Foreign Affairs Minister Winston Peters has branded as "baseless" the story that Tim Groser was "being recalled" from the plum post of NZ Ambassador to the United States.
It's a pity for both Groser's reputation – and that of New Zealand – that the story was run.
That's because in diplomatic parlance the term "recall" has a specific meaning.
When the headline noting Groser's "recall" appeared last Sunday, Washington DC embassies (and foreign embassies in Wellington) could have been forgiven for wondering what had possibly gone wrong between the US and New Zealand to warrant bringing our ambassador back.
Afterall, this was just days after US President Donald Trump signed the Knowledgeable Innovators and Worthy Investors Act - or Kiwi Act - allowing New Zealanders to apply for E-1 and E-2 trade and investment visas.
It should have been a moment of celebration for Groser who had led the ground game in Washington (with the help of various embassy staff, consultants and US Ambassador Scott Brown) to get the visas in place.
It was one of the goals set for him by former Prime Minister John Key and former Foreign Affairs Minister Murray McCully when he took up the ambassadorship in early 2016.

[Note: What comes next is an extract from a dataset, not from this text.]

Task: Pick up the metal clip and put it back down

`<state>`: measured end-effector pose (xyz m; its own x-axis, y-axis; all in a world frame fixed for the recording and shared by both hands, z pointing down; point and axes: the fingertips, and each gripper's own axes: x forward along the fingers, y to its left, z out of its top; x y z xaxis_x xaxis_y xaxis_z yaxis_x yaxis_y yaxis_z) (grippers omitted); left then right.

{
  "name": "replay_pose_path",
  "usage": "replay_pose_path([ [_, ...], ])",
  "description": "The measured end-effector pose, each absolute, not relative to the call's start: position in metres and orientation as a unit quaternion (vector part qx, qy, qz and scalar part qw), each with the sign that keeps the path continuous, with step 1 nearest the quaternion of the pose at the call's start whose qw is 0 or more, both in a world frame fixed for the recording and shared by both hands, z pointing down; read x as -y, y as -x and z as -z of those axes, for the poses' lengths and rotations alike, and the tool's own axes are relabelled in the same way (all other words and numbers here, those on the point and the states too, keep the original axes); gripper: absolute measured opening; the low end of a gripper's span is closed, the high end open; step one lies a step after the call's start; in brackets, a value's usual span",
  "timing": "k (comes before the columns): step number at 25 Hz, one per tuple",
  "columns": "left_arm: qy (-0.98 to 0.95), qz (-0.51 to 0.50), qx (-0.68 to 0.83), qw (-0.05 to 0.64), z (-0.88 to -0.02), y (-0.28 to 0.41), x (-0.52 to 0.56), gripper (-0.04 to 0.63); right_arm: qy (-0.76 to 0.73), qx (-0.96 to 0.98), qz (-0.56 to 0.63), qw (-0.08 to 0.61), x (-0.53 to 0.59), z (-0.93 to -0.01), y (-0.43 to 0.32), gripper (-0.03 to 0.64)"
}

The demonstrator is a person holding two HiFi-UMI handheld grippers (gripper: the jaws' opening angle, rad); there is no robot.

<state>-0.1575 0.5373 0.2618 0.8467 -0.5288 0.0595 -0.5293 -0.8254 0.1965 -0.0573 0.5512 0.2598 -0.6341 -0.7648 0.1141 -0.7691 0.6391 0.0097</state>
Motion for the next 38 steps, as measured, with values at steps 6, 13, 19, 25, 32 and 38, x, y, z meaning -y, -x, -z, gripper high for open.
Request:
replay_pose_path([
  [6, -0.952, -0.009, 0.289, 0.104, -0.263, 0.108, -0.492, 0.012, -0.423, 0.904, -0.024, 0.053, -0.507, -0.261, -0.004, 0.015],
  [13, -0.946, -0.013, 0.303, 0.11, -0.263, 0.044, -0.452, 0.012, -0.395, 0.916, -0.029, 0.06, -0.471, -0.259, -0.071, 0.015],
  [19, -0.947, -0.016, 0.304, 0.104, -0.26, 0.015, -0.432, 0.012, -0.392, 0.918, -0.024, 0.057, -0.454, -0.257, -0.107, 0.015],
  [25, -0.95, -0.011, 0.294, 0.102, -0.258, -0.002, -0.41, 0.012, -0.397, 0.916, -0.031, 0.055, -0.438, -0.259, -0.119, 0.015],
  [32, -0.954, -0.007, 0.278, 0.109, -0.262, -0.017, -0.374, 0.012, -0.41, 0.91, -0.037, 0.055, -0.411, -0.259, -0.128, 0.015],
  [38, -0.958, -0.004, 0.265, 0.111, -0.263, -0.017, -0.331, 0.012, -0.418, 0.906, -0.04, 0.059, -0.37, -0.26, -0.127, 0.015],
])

And even though the E-1 and E-2 visas do not confer immigration rights, it was no mean feat to get the legislation through both Houses and signed off by the President given the prickly atmosphere in Washington.
But instead it was all negative cable traffic.
History buffs note that the recall of an ambassador, or of the Chief of a Diplomatic Mission, is the indication of extreme displeasure and disagreement from one country with the actions/decisions/statements of another.
"It is, in general, the penultimate step before the outright breaking off of diplomatic relations, the latter being the acme of tension and differences, the nadir of how countries relate to each other and a sign of how grievously their rapport has deteriorated," history buff and former diplomat Kemal Saiki said.
For purely local context - this is what was at play when the Israeli Government "recalled" its ambassador from New Zealand after the UN Security Council passed a resolution condemning Israel's continued settlements.
But while the headline on the Groser story said he was being "recalled" the meat of the story said he had been "pulled from the post." Again, something that Peters has said was "baseless."
Groser's reputation took a slap domestically.
But among the audience that matters - trade focused circles - it remains extremely high.
The Ambassador's reputation is also sufficiently high in Washington DC – and other worldwide "capitals" where he has plied his trade as first a career diplomat, then NZ Trade Minister and finally Ambassador for this country – to survive the apparent takedown.
It's understood former Prime Ministers from both sides of New Zealand politics are just some who have called him in Washington since last Sunday. Trade Minister David Parker - with whom he has a very cordial working relationship despite their different stances over NZ trade policy - has also been generous with his comments both publicly and privately.
Groser has taken a self-denying ordinance turning down journalistic requests for interviews until he returns to
New Zealand in November at the end of his term.
Peters confirmed that Groser asked to finish his post at the end of the three year term and did not seek an extension.
A full assessment of his time in Washington will have to wait his return.
But he can chalk up the Visa access and the first ship visit from the US since the Anzus breakdown.
Trump also made concluding the TPP a dead letter by pulling the US out.
In Washington, Groser does now enjoy reasonable access to Administration policy wonks - including New Zealander Chris Liddell who as deputy chief of staff to the President looks after policy preparation.
He is on good terms with leading Senators and Congressmen.
In New Zealand he polarised some while Trade Minister during the long winded TPP negotiations.
But internationally the respect for him is founded in fact.
From 2002-2005 he was New Zealand's Ambassador to the World Trade Organization (WTO), and the Chair of Agriculture Negotiations for the WTO.
"He is regarded as one of the world's leading experts on international trade. He has served New Zealand with distinction in a number of capacities, including being New Zealand's Chief Negotiator in the GATT Uruguay Round, the Round that brought agriculture into the system of the world trade rules for the first time, and has been instrumental in helping to develop the Global Research Alliance on greenhouse gas emissions."
All this in the MFAT writeup about the man who was reported to be "pulled from" Washington.